NEMO aims to develop ontologies and ontology-based methods for representing and sharing event-related brain potentials (ERP) data from experimental studies of neural processes underlying human language and cognition. The NEMO project will be the first to develop formal ontologies for the ERP domain. These ontologies will be used to represent the current state of knowledge in the ERP domain and to support ontology-based mark-up (annotation) of ERP experiment data collected within our NEMO consortium. With the ontology-based mapping and integration tools developed for this project, the NEMO research team aims to conduct meta-analyses of ERP patterns in language and cognition, combining results from a variety of ERP research paradigms and different analysis methods and results from our international team of ERP researchers.
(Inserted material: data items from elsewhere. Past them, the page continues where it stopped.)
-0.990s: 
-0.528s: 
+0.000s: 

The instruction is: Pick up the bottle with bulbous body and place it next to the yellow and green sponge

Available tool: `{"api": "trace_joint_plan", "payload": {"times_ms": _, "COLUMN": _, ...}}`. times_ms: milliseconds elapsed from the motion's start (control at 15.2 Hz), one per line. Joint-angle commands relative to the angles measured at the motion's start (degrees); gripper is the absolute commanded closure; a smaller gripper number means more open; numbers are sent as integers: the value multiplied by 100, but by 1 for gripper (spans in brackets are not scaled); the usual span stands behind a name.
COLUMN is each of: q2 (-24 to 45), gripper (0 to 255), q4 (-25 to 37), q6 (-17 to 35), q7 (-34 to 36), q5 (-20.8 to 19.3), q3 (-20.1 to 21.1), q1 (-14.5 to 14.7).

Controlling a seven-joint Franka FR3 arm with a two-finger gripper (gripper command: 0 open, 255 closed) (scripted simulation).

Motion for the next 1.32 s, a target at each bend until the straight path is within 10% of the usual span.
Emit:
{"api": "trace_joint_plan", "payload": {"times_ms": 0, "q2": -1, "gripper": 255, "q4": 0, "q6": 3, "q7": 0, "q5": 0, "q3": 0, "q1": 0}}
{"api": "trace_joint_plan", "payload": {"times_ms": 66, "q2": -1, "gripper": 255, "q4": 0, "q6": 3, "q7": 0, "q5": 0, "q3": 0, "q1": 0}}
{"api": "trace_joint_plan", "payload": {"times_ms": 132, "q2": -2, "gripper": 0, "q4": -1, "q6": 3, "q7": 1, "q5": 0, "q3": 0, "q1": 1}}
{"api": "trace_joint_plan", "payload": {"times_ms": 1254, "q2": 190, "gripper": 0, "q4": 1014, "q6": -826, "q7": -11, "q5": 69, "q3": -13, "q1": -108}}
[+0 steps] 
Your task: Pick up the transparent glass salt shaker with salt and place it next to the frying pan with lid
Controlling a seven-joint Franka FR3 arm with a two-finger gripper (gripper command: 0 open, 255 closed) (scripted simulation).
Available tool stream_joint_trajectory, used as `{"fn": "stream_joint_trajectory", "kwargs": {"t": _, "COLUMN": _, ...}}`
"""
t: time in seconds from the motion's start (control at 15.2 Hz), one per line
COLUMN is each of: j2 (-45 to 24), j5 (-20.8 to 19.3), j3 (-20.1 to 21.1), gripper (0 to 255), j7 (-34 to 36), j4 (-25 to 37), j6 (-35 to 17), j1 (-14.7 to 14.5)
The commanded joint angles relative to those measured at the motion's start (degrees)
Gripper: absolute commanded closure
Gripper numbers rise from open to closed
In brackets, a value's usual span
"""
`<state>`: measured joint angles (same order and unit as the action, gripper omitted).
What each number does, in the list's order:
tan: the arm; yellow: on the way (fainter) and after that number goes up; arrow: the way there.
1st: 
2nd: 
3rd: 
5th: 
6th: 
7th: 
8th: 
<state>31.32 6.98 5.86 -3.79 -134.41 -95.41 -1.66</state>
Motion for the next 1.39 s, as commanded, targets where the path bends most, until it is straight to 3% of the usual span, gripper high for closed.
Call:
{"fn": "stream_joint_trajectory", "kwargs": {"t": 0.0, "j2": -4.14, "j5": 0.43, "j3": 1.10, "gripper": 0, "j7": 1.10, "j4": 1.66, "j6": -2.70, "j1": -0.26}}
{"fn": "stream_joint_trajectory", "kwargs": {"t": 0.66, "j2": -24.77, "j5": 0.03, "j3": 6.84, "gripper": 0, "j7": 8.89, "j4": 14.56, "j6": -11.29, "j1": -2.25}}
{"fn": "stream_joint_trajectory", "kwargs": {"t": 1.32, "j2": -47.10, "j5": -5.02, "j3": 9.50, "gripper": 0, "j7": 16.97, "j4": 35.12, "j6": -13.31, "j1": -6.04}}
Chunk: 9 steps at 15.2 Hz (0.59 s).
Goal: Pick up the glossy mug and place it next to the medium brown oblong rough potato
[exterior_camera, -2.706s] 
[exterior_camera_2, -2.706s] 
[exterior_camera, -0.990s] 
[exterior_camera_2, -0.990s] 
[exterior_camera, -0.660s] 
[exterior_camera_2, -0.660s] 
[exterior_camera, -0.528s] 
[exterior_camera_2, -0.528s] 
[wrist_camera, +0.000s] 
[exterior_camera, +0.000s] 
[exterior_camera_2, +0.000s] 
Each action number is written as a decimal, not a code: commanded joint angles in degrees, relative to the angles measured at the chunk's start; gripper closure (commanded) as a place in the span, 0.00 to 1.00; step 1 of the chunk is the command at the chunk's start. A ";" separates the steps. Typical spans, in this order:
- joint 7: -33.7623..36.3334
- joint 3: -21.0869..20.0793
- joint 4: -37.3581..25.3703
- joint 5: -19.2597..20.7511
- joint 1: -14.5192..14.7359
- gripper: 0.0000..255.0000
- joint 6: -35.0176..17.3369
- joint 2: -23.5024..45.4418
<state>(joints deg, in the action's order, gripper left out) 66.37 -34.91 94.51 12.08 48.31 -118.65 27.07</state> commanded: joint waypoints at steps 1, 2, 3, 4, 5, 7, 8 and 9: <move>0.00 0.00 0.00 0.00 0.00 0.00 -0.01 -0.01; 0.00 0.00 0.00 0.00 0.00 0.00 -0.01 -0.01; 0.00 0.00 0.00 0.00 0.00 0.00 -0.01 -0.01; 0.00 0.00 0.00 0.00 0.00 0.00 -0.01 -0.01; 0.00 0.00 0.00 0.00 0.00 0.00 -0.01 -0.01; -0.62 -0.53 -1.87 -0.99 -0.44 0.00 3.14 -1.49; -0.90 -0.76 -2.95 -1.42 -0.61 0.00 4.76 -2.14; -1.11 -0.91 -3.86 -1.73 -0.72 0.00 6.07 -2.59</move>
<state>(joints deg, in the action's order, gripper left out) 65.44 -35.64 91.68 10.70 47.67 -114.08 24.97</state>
Dou and colleagues have worked together for several years to complete preliminary work that formed that foundation for the NEMO NIH grant proposal. Because of the projects potential for high impact in brain research and continuous research progress and publications, it was one of two proposals identified by the National Institute of Biomedical Imaging and BioEngineering (NIBIB) at NIH for 2008-2009 as a project with potentially "high impact." According to Dou, the project will enable the UO to become a world center for EEG/ERP ontology development and data sharing.